The 74-year-old former cop is charged with killing 13 people and is believed to have raped at least 50 women from 1974 to 1986 in California.

Hayes took Inside Edition back to the home where he said his life was shattered. He was 21 years old and living in a rented house with his girlfriend outside Sacramento, one of the communities terrorized by the Golden State Killer. He said that on the one night his girlfriend forgot to secure the window, he was awakened by an intruder pointing a flashlight and a pistol at his head.

The intruder gave his girlfriend a shoe lace to tie up Hayes. After she did as he commanded, the intruder inspected the knot and "then he told her to grab some plates,” Hayes said.

The intruder placed plates on Hayes’ back, so that if he moved, it would be heard.

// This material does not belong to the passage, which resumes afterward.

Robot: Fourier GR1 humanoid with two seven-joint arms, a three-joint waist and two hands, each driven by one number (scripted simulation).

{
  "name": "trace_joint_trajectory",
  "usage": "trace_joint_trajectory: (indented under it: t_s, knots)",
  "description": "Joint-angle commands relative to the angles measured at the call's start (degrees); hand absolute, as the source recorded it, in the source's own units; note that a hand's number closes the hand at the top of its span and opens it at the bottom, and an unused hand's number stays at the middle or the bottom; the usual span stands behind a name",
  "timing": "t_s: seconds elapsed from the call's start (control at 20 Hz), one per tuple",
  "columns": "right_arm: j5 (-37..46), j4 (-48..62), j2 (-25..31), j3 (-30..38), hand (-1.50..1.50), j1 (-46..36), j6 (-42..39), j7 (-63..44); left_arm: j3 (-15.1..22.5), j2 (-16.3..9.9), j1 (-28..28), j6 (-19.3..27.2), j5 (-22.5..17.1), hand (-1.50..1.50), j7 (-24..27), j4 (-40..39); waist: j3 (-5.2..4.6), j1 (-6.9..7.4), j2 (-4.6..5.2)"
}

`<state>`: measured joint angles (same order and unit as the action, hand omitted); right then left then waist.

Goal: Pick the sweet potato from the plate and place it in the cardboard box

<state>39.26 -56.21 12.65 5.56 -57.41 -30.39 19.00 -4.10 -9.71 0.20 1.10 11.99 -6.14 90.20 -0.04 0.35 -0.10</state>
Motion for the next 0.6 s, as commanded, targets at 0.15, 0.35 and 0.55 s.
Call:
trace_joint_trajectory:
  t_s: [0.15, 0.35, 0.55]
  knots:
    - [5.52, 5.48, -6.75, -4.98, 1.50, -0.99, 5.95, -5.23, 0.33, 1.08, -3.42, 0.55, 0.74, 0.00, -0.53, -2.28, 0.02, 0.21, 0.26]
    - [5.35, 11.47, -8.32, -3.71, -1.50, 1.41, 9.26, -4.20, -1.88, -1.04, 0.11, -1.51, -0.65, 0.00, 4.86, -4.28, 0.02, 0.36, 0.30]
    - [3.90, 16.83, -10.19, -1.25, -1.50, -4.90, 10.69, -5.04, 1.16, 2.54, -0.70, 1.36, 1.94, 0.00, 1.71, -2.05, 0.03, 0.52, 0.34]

“He told me not to make sounds,” Hayes said, adding the intruder told him: "If I have to come in here, I will blow your brains out.”

Hayes said the man took his girlfriend into the living room and put a towel over her head and then sexually assaulted her for 30 minutes.

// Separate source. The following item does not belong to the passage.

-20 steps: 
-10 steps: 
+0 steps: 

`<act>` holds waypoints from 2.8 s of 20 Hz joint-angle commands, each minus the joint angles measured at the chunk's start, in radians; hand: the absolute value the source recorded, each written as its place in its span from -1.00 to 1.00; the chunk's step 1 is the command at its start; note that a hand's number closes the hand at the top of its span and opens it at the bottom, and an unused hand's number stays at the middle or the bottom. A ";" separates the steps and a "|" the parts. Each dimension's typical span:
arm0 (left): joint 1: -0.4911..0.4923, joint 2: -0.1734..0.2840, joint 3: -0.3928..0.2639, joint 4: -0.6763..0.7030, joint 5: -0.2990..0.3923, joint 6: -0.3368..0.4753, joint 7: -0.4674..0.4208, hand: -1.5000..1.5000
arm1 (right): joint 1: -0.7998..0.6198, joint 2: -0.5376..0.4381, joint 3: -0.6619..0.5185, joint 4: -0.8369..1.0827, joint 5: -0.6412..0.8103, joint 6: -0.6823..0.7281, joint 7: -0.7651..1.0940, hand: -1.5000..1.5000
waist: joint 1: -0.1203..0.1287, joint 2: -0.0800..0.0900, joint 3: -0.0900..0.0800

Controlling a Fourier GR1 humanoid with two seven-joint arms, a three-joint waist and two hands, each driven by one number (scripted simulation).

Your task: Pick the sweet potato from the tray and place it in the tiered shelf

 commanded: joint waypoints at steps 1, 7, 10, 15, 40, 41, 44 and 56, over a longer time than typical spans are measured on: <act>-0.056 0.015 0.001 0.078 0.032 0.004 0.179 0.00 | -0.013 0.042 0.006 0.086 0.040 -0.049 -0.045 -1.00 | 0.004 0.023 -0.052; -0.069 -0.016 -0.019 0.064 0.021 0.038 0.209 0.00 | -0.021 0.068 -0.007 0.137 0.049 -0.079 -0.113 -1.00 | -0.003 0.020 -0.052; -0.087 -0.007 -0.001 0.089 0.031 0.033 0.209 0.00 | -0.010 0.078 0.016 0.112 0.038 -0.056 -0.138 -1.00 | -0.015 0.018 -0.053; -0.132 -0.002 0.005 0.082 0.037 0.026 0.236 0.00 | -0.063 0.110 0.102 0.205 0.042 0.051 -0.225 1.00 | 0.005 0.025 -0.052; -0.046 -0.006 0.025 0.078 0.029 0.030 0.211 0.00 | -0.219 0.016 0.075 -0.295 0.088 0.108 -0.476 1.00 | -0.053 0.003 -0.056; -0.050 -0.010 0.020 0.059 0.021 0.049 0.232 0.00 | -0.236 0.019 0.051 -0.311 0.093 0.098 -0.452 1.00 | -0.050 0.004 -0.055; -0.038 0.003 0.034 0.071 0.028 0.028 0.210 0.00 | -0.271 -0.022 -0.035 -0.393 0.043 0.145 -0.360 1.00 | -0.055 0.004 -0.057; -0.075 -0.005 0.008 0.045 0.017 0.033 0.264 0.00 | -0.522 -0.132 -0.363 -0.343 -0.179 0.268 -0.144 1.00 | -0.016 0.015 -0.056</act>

“He came into my room, put the gun to my head, pulled the hammer back, told me he was going to kill me," Hayes said.

Then came a bizarre threat.

“I’m going to party with Sharon,” the man said. Sharon is Hayes’ mother's first name. "(I thought) 'he knows me,'" Hayes said.

Hayes and his girlfriend who was attacked by the man broke up. He never married or had a family.  

Hayes said he is furious over the way the original police investigation was conducted, noting he remembered telling investigators in 1977 the intruder wore khaki pants, which he later realized were similar to a police officer's uniform.

An Auburn City Police log that Hayes claimed to have recently obtained shows that DeAngelo was on duty around the time he and his girlfriend were brutalized.

Hayes said he believes that after all these years, there is a “bombshell hiding” in the investigation, saying he is convinced someone in authority knew the identity of the Golden State Killer long before his arrest.

Inside Edition spoke with current Auburn Police Chief Ryan Cannan, who denied there was a cover-up and said that “there’s no police officer, no sheriffs that wants this type of person working with them.”

DeAngelo is locked up in a Sacramento jail. He looked shockingly thin at a recent court appearance, according to published reports, he's gone from 205 to 135 pounds, after refusing to eat.

The Sacramento Sheriff’s Department told Inside Edition that it cannot comment on specifics of an inmate's health, but said they would not allow someone to starve themselves. Inmates believed to be intentionally starving themselves would be treated in their medical facility, officials said.